EXERCISE BRIEF
Copy out each line of the entries below in which the string "camera" appears.

GIVEN ENTRIES
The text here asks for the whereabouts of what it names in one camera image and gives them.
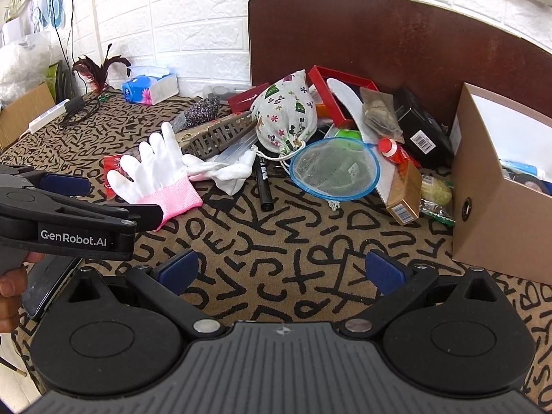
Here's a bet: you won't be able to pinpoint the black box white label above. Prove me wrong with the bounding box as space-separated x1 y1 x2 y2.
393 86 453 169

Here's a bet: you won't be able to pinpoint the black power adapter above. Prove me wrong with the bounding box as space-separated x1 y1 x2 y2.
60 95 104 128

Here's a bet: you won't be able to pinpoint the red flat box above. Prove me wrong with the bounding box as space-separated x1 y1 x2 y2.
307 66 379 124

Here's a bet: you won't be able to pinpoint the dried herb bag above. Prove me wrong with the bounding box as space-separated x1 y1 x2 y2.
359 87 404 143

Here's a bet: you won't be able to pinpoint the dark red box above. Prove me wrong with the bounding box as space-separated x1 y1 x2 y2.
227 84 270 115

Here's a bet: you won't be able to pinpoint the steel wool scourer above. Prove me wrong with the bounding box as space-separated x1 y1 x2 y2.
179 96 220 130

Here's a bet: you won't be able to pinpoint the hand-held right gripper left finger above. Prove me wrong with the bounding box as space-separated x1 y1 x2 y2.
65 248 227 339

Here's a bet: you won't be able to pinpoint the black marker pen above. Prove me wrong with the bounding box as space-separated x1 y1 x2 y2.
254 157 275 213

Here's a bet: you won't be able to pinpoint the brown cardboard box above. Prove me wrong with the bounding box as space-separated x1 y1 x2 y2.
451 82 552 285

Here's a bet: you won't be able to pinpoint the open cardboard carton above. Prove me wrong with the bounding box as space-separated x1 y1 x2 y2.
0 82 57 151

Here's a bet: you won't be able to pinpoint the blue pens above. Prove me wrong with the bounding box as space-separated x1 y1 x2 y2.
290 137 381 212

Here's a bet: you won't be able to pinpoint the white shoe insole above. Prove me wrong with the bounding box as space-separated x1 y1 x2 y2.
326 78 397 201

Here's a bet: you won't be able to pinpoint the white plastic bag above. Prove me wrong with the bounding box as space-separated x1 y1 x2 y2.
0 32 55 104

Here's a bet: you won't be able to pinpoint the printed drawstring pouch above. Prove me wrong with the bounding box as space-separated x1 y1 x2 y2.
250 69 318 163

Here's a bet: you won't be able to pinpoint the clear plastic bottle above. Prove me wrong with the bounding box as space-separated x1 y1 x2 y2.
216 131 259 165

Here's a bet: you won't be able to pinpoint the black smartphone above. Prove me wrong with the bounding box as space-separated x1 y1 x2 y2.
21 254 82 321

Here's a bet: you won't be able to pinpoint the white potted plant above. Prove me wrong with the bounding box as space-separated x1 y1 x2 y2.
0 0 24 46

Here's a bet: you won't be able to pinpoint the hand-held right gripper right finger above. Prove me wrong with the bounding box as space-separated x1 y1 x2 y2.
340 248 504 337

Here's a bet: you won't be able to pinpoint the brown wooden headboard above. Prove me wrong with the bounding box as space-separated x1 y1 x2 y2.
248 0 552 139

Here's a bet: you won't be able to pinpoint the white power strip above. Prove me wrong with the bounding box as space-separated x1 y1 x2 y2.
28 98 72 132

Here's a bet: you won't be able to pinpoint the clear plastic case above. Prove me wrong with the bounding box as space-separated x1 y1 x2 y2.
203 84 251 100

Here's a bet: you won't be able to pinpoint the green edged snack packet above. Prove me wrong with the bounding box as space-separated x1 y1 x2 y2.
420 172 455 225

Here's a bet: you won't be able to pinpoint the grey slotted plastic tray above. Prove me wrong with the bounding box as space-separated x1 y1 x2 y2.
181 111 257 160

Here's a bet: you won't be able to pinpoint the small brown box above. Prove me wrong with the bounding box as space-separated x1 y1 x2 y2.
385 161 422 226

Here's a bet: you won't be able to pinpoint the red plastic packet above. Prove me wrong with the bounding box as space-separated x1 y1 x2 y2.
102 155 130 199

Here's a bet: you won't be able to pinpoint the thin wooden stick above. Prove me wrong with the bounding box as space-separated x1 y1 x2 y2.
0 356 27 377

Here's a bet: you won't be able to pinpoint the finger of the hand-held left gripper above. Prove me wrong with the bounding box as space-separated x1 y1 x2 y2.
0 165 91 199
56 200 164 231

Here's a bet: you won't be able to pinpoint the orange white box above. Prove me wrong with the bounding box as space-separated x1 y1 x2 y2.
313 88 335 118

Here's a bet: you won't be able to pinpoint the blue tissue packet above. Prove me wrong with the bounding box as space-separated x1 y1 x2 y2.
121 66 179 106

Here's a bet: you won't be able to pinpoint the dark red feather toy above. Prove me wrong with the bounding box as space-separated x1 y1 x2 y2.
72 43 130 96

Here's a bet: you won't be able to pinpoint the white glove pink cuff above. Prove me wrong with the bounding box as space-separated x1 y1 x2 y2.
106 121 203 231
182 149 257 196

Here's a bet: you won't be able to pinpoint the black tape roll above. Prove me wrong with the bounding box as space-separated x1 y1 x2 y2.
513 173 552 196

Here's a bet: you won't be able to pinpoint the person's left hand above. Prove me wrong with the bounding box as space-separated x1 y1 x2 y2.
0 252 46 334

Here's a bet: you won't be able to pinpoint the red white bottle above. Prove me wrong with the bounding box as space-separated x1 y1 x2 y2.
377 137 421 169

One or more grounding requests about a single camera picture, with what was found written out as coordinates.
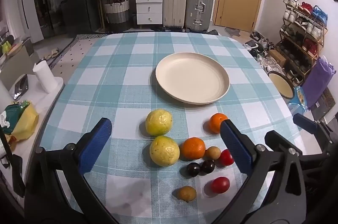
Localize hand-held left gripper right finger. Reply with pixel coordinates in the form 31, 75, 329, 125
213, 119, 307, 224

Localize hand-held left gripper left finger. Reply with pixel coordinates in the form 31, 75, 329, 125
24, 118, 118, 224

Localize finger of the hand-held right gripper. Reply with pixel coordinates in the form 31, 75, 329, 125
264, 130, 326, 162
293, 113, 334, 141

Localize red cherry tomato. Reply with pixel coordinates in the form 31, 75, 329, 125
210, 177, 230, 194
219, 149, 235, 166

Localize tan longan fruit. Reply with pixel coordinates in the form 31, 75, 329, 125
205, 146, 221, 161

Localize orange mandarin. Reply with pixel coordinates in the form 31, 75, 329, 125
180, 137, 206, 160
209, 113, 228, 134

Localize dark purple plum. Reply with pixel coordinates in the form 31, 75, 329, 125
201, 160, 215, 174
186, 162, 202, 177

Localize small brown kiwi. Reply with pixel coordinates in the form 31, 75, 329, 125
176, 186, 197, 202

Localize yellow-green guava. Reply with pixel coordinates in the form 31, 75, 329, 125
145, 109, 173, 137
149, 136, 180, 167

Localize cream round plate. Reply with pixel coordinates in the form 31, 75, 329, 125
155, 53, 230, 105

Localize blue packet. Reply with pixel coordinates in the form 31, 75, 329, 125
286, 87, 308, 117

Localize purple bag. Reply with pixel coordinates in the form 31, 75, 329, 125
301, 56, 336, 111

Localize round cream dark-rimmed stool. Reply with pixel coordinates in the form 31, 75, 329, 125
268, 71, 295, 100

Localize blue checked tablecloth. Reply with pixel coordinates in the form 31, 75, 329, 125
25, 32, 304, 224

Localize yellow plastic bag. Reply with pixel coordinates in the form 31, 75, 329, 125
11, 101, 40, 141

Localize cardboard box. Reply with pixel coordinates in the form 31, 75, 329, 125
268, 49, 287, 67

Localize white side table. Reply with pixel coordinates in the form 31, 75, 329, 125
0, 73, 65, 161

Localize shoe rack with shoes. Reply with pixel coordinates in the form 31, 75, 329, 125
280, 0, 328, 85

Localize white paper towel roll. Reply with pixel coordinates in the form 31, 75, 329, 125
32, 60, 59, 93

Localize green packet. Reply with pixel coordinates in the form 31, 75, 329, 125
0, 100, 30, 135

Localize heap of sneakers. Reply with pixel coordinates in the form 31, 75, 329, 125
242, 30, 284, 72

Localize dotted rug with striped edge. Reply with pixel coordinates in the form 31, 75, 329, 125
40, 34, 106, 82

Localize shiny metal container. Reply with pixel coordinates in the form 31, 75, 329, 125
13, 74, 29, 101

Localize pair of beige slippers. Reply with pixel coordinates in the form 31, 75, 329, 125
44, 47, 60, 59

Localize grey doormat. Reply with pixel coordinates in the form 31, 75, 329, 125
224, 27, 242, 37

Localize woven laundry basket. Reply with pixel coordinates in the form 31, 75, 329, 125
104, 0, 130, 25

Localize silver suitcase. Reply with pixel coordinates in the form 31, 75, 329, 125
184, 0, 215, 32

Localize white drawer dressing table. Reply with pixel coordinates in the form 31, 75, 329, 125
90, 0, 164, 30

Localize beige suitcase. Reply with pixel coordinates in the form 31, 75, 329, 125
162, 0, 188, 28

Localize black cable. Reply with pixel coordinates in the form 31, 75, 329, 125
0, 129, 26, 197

REPLY TO THE EXERCISE
The text here asks for the whereabouts of what it names in one camera image and gives them.
One or more grounding requests about a single camera picture, with what was found written out as coordinates.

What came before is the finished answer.